Monstrous Acts

Steven Dawson
Out Cast Theatre (Australia)
C Aquila

It's become something of a regular joy to have Outcast Theatre turn up each year at the Fringe with a new piece of theatre. The company has built a reputation for its uncompromising depictions of slices from real life with a distinctly bittersweet gay slant on events. However this year the usual frivolity of troubled romance and comedy has been eschewed from one of their shows.

In Monstrous Acts, Steven Dawson has woven a bleak and tragically beautiful re-imagining of the final days of imprisonment of one of European history's most notorious figures, Gilles De Laval, the Baron de Rais, as portrayed by Kevin Dee. However the tale is not his alone; he is thrown into a cold, dark and filthy cell, already occupied by the injured and stoic Sebastion (Mathew Gelsumini).

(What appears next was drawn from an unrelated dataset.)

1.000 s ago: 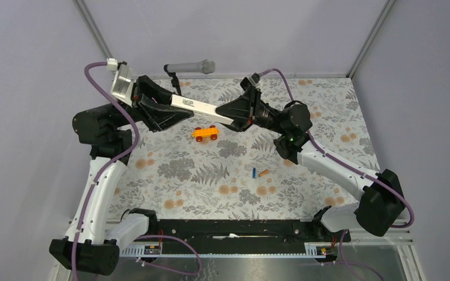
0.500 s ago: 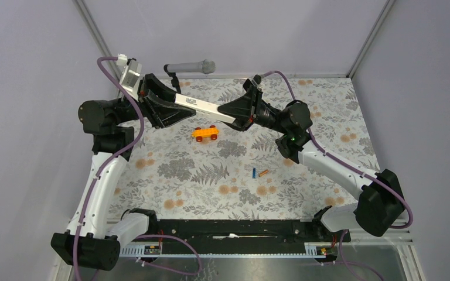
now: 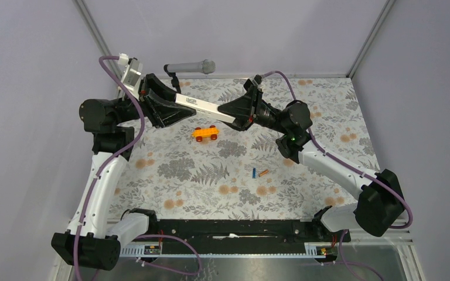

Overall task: Load the batteries into the remote control
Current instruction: Remove the battery cover from the remote control.

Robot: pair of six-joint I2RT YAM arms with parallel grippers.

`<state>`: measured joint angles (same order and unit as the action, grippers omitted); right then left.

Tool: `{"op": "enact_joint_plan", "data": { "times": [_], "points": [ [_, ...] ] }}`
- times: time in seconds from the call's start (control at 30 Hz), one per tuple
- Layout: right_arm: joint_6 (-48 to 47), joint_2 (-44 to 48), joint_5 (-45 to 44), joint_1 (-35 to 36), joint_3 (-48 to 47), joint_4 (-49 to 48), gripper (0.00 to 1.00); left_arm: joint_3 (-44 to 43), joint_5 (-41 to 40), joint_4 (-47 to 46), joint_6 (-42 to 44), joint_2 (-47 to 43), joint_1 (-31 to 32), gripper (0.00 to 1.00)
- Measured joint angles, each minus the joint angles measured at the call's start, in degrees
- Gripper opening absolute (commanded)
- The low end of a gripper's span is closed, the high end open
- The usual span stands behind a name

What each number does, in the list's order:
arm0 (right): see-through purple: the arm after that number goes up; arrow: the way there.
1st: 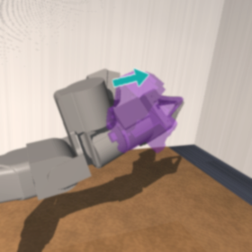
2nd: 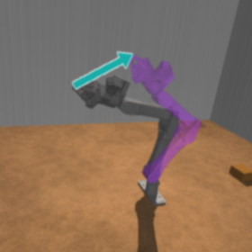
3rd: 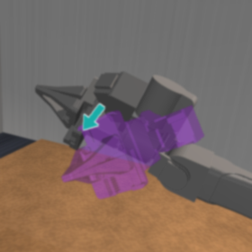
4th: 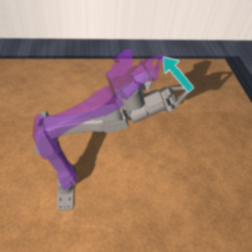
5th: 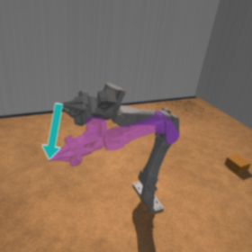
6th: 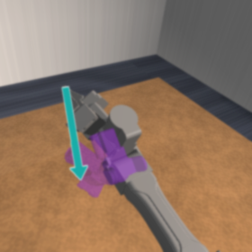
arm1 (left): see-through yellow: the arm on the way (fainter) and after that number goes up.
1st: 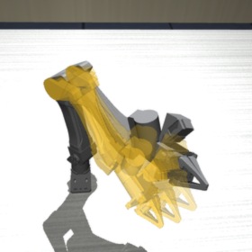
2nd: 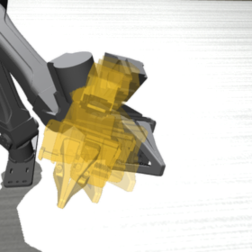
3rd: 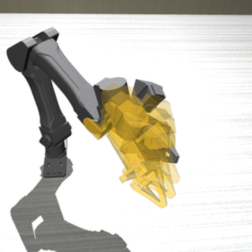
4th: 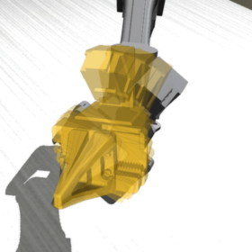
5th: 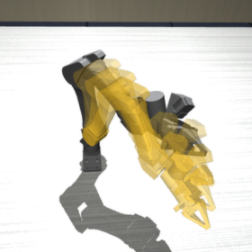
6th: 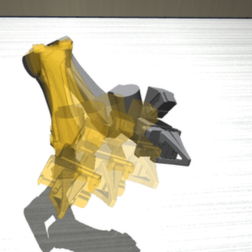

It's with Sebastion that the play begins, with a beautifully simply piece of physical performance as the bruised and naked youth cleans his wounded body with a bucket and sandcloth in the form of a balletic dance, in a motif that is repeated severally throughout. We see him shiver, wash, eat and touch himself alone before his relative peace is shattered by the sudden presence of de Rais who shatters the world of Sebastion in both a figurative and physical sense as he first bullies and molests him before being rebuked with equal savagery. Despite this inauspicious beginning, the two men find first accord, then pity, kindness and even love in the solace of their shadowy prison.

It's a finely-tuned performance by both men, especially considering that much of the performance is spent with both actors almost completely naked, and often intimately entwined. The brooding sense of unease built around the secrets de Rais holds from Sebastion keep the momentum of the play moving through the indistinct passage of time. Were it not for the simple fact that the initial brutality of de Rais and the revenge upon him is all but cast aside and unmentioned later, the play is a marvellously tight piece of theatre.

The grasping desperation of the romance is touchingly close and sympathetic despite the horrors that lurk behind the veneer of these condemned men, that it's entirely possible to forgive the historical inaccuracies of the story and be swept away in the darkness.